> Work order
State, as one number, how many lines in these records hold "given".

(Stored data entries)
<<<<

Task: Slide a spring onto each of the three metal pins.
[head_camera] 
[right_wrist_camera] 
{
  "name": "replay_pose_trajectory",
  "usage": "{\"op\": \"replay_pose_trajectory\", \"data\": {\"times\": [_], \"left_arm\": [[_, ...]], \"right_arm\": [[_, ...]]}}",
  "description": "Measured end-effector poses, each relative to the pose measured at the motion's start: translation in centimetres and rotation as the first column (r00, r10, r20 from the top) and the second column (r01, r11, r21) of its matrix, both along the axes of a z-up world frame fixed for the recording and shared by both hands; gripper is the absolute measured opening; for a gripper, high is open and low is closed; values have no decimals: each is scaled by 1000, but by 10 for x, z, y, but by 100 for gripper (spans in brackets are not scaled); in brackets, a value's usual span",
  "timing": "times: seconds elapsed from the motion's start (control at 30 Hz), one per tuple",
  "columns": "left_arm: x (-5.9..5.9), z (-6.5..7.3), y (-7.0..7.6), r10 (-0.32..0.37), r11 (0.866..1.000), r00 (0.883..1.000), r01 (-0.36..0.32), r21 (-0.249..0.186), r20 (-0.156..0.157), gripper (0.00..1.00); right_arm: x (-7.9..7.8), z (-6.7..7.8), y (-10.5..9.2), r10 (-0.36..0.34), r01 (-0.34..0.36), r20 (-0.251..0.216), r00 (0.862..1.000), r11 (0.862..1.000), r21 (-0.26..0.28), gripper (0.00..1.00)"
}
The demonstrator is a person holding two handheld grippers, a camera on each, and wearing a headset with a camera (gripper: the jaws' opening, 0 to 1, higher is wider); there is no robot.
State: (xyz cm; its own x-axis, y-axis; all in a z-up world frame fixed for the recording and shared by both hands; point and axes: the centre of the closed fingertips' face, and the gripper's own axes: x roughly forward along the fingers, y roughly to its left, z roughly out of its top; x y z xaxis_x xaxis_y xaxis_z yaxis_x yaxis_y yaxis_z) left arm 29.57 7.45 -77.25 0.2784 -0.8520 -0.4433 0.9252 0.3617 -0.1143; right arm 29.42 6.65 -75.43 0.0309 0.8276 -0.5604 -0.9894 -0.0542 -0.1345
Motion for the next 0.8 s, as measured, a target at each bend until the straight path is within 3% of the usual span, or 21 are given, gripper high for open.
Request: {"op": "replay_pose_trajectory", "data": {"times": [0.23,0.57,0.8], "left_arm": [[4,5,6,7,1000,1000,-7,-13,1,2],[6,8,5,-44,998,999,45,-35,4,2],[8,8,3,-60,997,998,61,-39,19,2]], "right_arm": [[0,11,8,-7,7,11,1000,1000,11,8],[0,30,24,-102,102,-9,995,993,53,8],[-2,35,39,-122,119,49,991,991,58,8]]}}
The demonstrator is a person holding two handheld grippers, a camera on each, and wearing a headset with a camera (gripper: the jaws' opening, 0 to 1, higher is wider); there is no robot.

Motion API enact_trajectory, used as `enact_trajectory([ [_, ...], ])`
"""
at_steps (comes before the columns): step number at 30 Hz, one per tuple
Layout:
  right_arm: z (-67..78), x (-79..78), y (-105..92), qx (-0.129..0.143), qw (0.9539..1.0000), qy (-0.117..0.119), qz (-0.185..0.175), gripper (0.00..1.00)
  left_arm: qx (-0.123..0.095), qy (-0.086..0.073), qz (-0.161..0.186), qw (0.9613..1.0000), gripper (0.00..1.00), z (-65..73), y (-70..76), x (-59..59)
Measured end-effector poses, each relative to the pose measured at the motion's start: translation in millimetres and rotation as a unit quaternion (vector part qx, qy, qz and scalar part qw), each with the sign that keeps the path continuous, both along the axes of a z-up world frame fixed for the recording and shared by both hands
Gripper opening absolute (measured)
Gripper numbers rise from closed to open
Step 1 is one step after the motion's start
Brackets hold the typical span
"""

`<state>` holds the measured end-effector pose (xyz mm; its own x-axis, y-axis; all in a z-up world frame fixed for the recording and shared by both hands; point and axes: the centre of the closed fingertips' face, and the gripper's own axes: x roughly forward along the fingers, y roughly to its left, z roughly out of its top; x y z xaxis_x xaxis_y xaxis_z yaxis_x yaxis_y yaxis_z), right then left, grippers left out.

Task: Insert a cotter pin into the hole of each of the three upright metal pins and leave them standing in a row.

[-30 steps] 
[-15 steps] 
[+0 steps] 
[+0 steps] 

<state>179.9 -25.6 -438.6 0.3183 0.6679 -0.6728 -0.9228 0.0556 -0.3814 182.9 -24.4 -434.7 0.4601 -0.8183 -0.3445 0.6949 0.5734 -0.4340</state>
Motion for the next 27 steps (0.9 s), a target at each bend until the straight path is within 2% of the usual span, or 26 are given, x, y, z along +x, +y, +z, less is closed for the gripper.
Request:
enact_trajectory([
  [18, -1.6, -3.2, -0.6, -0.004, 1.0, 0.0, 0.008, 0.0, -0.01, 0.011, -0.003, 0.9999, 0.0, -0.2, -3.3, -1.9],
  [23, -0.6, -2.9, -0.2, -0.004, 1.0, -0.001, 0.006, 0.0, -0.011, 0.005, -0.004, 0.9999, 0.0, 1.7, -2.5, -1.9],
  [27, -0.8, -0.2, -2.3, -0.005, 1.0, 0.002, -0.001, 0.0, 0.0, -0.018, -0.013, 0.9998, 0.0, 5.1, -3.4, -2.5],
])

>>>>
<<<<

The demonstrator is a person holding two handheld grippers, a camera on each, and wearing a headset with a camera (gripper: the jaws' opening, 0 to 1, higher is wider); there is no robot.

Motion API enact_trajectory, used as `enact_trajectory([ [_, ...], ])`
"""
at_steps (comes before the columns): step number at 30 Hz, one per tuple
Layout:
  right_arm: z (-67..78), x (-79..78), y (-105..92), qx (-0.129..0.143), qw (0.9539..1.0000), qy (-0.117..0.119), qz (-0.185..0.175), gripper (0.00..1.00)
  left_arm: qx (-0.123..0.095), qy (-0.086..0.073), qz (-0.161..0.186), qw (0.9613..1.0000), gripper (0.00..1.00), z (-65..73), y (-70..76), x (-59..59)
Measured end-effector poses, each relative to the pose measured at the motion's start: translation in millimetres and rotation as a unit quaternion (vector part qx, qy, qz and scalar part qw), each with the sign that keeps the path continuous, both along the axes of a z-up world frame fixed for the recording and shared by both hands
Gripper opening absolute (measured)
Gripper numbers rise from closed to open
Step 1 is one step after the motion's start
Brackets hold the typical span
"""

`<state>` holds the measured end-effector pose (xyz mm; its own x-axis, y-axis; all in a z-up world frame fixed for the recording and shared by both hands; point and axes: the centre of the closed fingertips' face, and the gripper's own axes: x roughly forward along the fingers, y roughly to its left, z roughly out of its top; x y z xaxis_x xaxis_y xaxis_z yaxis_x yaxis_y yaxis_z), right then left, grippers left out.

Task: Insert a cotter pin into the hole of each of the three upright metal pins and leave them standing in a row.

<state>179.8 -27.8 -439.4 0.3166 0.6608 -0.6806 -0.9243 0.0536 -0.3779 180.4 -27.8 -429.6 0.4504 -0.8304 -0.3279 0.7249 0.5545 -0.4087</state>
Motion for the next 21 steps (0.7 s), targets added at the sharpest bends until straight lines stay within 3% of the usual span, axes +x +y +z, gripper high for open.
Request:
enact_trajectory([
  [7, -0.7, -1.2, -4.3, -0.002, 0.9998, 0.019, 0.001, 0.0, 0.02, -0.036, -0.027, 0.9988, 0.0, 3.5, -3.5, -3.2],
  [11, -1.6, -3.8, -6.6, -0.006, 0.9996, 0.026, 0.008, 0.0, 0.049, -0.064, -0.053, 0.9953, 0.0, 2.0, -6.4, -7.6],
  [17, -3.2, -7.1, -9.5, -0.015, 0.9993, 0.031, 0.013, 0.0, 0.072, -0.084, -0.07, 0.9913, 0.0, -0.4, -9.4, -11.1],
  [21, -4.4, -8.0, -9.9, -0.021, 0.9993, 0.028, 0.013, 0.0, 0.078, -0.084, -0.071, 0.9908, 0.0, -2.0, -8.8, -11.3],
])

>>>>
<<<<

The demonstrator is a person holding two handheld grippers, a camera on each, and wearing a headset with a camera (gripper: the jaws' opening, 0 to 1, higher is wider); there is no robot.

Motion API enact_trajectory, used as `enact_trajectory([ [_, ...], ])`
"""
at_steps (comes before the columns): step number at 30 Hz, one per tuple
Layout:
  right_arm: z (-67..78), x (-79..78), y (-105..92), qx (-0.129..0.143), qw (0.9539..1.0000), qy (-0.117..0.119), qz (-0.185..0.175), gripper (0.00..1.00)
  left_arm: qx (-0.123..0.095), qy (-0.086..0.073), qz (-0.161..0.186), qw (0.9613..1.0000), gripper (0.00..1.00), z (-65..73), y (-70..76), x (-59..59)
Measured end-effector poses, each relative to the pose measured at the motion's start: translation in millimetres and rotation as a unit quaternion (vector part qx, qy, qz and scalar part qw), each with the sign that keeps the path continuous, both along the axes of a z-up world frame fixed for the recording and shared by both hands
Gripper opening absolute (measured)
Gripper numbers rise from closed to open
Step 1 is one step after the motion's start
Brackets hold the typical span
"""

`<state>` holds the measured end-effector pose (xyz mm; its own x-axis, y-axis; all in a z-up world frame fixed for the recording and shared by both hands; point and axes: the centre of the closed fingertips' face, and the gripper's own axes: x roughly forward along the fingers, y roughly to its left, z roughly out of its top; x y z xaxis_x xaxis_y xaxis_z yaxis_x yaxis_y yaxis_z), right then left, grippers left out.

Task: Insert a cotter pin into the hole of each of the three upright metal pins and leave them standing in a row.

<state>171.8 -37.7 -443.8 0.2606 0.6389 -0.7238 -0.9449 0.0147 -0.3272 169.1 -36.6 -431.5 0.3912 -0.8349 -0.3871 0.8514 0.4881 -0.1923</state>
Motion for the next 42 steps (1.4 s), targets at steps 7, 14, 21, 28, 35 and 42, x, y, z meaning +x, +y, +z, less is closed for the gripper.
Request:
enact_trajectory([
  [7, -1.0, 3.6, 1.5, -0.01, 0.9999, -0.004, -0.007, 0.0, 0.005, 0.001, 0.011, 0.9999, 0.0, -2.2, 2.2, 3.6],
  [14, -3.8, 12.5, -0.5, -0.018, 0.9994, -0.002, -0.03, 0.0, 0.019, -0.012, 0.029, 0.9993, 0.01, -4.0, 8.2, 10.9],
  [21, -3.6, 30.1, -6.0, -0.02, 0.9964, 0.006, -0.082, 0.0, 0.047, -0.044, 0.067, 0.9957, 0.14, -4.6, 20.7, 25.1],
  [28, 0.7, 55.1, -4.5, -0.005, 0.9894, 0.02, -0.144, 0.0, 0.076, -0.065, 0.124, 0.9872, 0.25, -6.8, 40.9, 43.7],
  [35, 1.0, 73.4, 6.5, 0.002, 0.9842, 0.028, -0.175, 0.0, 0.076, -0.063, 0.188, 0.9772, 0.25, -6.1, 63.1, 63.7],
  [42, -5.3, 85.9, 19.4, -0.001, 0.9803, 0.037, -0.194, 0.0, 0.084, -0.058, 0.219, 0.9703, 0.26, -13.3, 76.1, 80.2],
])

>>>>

> Answer box
2